Changing stroke rehab and research worldwide now.Time is Brain! trillions and trillions of neurons that DIE each day because there are NO effective hyperacute therapies besides tPA(only 12% effective). I have 523 posts on hyperacute therapy, enough for researchers to spend decades proving them out. These are my personal ideas and blog on stroke rehabilitation and stroke research. Do not attempt any of these without checking with your medical provider.

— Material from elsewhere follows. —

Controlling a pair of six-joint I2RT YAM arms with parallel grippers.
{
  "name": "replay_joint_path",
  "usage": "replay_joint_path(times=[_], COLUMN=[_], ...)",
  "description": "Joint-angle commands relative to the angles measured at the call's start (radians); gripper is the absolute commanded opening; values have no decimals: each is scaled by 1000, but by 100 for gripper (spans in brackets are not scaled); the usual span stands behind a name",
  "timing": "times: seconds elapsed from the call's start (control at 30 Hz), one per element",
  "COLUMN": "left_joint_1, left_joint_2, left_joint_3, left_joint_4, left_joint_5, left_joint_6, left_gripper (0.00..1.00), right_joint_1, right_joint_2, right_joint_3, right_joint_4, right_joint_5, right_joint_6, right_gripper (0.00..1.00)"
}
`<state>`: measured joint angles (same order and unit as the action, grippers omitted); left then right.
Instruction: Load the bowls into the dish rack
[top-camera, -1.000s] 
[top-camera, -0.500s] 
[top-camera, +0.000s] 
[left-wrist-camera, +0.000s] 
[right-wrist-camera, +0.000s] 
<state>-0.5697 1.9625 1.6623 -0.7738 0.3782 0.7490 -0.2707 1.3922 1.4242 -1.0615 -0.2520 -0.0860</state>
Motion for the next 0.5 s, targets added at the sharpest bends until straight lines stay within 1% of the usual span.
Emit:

Unless you join me in agitating, when you need these therapies they won't be there.

What this blog is for:

My blog is not to help survivors recover, it is to have the 10 million yearly stroke survivors light fires underneath their doctors, stroke hospitals and stroke researchers to get stroke solved. 100% recovery. The stroke medical world is completely failing at that goal, they don't even have it as a goal. Shortly after getting out of the hospital and getting NO information on the process or protocols of stroke rehabilitation and recovery I started searching on the internet and found that no other survivor received useful information. This is an attempt to cover all stroke rehabilitation information that should be readily available to survivors so they can talk with informed knowledge to their medical staff. It lays out what needs to be done to get stroke survivors closer to 100% recovery. It's quite disgusting that this information is not available from every stroke association and doctors group.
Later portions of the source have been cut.